I made a mistake. I shouldn't have let him in. His flirtatious teasing earlier was just a cover, a trick to get himself inside. Here was his real intention. His gaze dropped to my lips and he lowered his mouth.
Kiss me.
"Don't," I whispered, a pathetic attempt at stopping him. It was all I had. My body was betraying me, aching for him, wet for him, begging to unfold for him.
His lips missed my mouth and I could have cried. He brushed them against my ear, sending shivers down my spine. "I would never take what's not being offered. Ask me to come over."
"No," I said, my mutinous voice coming out like a breathless plea rather than a command.
His hand remained in my hair, holding me to the door with that single touch. I could get away if I wanted to but…I didn't want to.
He nipped down the sensitive pulse in my neck. My mind was screaming what the fuck are you doing? but my body refused to budge. My knees began to shake when his tongue joined his lips and his teeth, searing a line across my collarbone, down, down, down the V of my shirt. He licked a line across the inner swell of my left breast. I let out a soft cry.
"Ask me," his voice rumbled against my breastbone, heightening the pressure in my aching wet core.
I was going to lose my mind. I could barely hang on to the only sane part of my brain that knew it would be a long, hard fall I'd never recover from.
"You wanted it before. You still want it. Let's put our lives aside. Let's give in to this attraction," he continued between kisses that ran up my other breast, then towards my chin. He was saying everything I had wanted to hear days ago.
If I were there…
Come here, then.
He was here now. He was here now, offering himself to me. Take it. Take him.
Something stopped me. The delicate wound of his previous rejection throbbed in my chest. What if I gave in, exposing my desires to him? What if he changed his mind again? I wasn't sure I could bear it.
"If we gave in…" His tongue flicked my earlobe, causing my eyes to roll back into my head. I gripped on to his shoulders like he was the only thing holding me on this earth. "We could get it out of our system."
My eyes snapped open as the truth hit me like a bolt of lightning. I could fool myself into believing that being with him would get him out of my system. I knew deep down it wouldn't. He was already under my skin, soaking into me like ink. There was no getting him out. Giving in to him now would mean falling further. There'd be no safety net when I landed. Not for me.
While I was just a game he hadn't won yet. If I gave in to him, he'd soon get bored. Like he'd gotten bored with all the other women he'd been with. All it would take for him would be to fuck me out of his system.
"Get out," I hissed, my voice low and deadly.

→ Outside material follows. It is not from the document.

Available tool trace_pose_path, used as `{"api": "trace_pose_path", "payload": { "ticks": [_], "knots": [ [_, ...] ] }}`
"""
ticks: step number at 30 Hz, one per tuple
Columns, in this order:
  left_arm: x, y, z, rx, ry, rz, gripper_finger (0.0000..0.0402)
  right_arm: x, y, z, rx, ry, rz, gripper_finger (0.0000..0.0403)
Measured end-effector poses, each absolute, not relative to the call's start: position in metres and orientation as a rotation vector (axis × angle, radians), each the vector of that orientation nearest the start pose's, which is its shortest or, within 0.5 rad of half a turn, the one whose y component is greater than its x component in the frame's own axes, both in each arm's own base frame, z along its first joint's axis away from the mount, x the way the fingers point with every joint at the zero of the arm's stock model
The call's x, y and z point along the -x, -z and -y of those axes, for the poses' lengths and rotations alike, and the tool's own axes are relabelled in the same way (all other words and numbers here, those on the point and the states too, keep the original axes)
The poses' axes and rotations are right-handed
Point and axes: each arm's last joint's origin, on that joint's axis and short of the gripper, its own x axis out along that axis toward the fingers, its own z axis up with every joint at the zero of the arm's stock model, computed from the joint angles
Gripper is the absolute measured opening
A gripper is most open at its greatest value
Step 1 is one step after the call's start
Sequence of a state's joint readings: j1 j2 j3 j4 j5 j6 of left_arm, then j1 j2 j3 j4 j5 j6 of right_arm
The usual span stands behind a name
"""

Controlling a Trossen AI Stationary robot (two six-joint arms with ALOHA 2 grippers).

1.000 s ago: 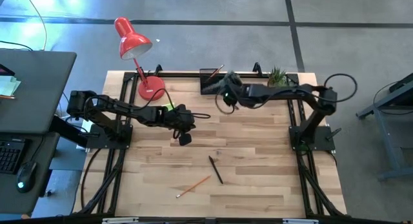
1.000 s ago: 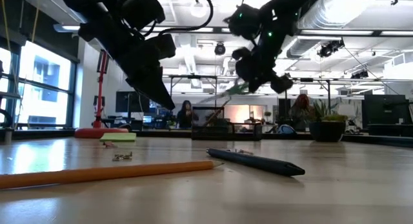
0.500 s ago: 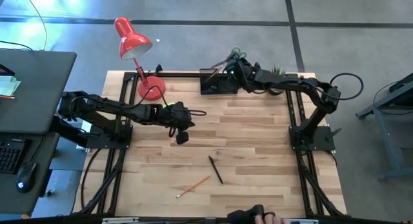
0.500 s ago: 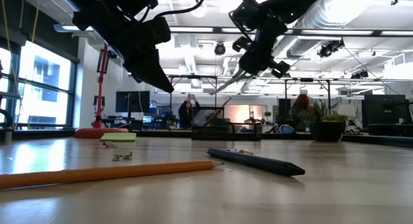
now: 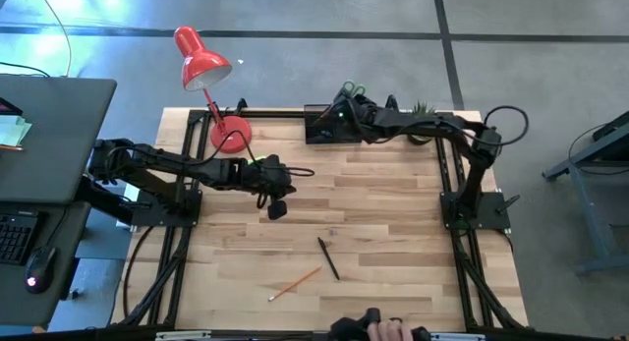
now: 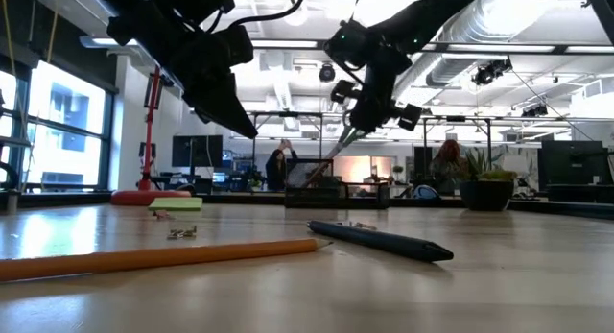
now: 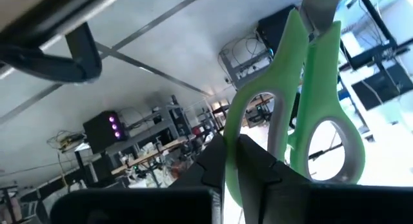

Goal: Pick and place office supplies into organizer
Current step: Put the green scissor into the desk organizer, then put the pink binder clip into the desk organizer

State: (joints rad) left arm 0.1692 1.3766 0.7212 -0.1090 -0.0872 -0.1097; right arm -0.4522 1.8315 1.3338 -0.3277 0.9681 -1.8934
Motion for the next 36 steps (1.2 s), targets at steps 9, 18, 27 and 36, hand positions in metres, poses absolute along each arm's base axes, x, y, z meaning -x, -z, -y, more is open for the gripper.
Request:
{"api": "trace_pose_path", "payload": {
  "ticks": [9, 18, 27, 36],
  "knots": [
    [-0.265, -0.194, -0.048, 0.135, -0.286, -0.752, 0.0001, -0.347, -0.231, 0.191, 1.638, 0.142, -1.804, 0.0044],
    [-0.265, -0.193, -0.048, 0.136, -0.285, -0.759, 0.0001, -0.360, -0.232, 0.170, 1.664, 0.131, -1.667, 0.0096],
    [-0.263, -0.192, -0.047, 0.146, -0.288, -0.780, 0.0001, -0.365, -0.240, 0.165, 1.460, 0.468, -1.548, 0.0092],
    [-0.265, -0.192, -0.037, 0.125, -0.289, -0.780, 0.0001, -0.323, -0.275, 0.161, 0.701, 0.599, -1.151, 0.0069]
  ]
}}
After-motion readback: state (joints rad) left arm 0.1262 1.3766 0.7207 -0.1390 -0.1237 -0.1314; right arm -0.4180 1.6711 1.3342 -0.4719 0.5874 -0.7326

He pulled back, frowning at me. "You're angry with me."
"You come into my house, proposition me for sex," I said, my voice growing louder. "And you have the nerve to look confused as to why I'm upset? I am not one of your party whores."

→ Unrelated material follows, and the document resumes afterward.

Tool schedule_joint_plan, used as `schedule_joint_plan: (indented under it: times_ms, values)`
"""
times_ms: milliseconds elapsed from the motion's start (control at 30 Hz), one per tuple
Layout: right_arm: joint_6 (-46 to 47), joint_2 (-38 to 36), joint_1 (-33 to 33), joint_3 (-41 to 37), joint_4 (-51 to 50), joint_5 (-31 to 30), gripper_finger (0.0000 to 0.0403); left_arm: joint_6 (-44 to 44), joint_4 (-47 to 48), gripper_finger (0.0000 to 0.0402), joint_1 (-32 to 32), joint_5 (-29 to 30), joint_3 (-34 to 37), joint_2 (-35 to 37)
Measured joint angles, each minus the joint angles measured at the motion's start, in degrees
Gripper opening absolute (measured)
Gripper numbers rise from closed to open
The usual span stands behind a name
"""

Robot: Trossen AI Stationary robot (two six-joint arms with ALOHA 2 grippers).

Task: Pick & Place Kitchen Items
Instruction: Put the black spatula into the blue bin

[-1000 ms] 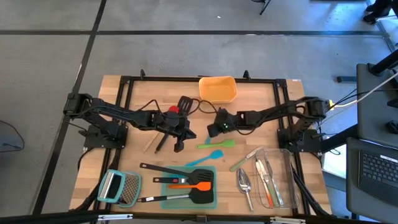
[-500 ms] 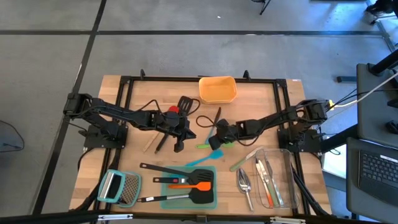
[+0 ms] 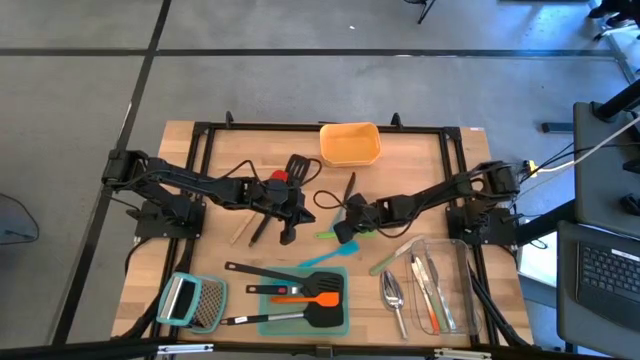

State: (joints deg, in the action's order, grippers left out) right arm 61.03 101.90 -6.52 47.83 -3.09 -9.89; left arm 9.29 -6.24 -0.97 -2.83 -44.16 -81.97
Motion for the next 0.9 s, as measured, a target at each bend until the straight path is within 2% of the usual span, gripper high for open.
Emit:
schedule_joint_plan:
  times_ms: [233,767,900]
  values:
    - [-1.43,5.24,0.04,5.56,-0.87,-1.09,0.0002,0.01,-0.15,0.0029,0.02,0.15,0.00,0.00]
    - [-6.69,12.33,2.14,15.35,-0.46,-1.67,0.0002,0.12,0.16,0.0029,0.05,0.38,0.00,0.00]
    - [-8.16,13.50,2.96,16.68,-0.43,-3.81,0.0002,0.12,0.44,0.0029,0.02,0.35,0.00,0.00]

He winced. "You make it sound so sordid."
"Really? How would you put it?"
"An agreement between two consenting adults."
"Get out. Get the fuck out."
"You have to understand why I can't offer you anything…more," he said quietly.

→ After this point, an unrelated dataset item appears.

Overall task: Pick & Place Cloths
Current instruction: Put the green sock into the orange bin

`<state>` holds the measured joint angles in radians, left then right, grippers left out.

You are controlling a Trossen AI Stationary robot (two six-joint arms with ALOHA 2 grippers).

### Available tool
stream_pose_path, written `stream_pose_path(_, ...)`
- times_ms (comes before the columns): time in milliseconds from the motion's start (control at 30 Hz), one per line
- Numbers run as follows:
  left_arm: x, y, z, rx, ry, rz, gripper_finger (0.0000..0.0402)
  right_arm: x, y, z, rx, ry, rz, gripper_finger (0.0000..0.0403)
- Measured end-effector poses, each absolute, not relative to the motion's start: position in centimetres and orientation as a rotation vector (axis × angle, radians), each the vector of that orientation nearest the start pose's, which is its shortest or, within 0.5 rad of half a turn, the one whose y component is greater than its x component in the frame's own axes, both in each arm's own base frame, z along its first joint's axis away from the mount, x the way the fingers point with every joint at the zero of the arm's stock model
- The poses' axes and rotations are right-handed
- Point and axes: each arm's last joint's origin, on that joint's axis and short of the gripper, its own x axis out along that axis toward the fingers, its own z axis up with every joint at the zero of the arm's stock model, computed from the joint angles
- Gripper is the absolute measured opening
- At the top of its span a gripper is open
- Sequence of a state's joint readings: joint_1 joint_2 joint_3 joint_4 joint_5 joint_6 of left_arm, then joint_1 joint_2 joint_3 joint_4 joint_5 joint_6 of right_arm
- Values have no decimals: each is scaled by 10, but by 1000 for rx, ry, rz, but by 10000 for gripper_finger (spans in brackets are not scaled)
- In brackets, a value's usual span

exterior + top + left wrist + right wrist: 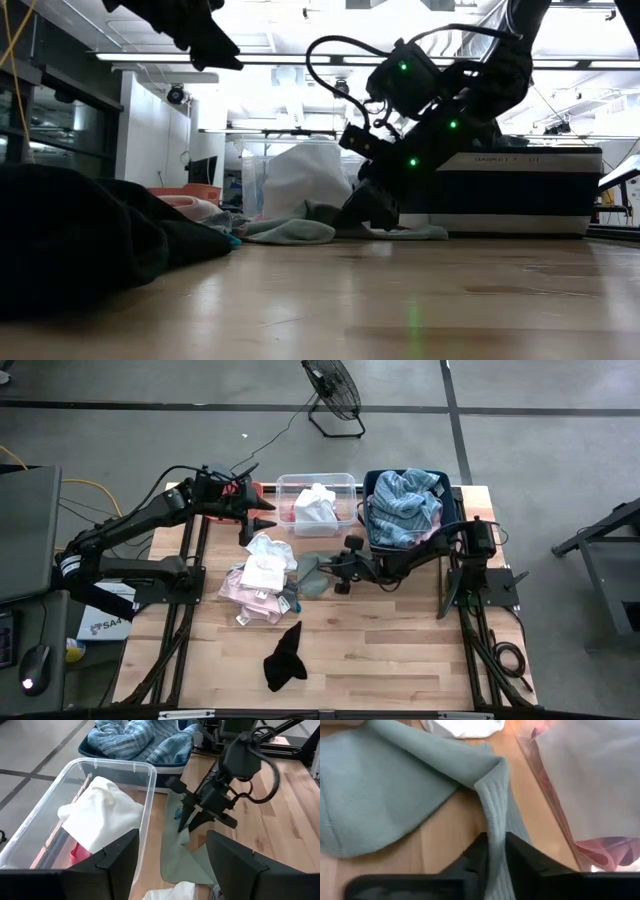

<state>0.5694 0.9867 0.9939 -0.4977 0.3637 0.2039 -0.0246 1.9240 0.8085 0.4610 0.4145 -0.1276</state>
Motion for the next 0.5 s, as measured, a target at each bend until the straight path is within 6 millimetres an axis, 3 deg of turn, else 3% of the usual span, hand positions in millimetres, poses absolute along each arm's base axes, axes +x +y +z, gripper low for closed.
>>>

"Who said I wanted more?" I snapped, his words already finding their mark in my heart. Of course he would never want anything more from me than just sex. Bastard. I shoved him back with all the strength of my anger.
He let me go. For the first time in the last ten minutes I felt like I could breathe properly. I felt like I could think. I almost did a stupid, stupid thing saying "yes" to him. I grabbed my gun and yanked open my door, holding it open for him to let him know this conversation was over.
He raised an eyebrow, a small smirk back on his face. "So that means you'll think about it?"
"How's this for my answer." I pointed my gun at his dick, still hard through his jeans. "If I see you here again, that's where I'll shoot you."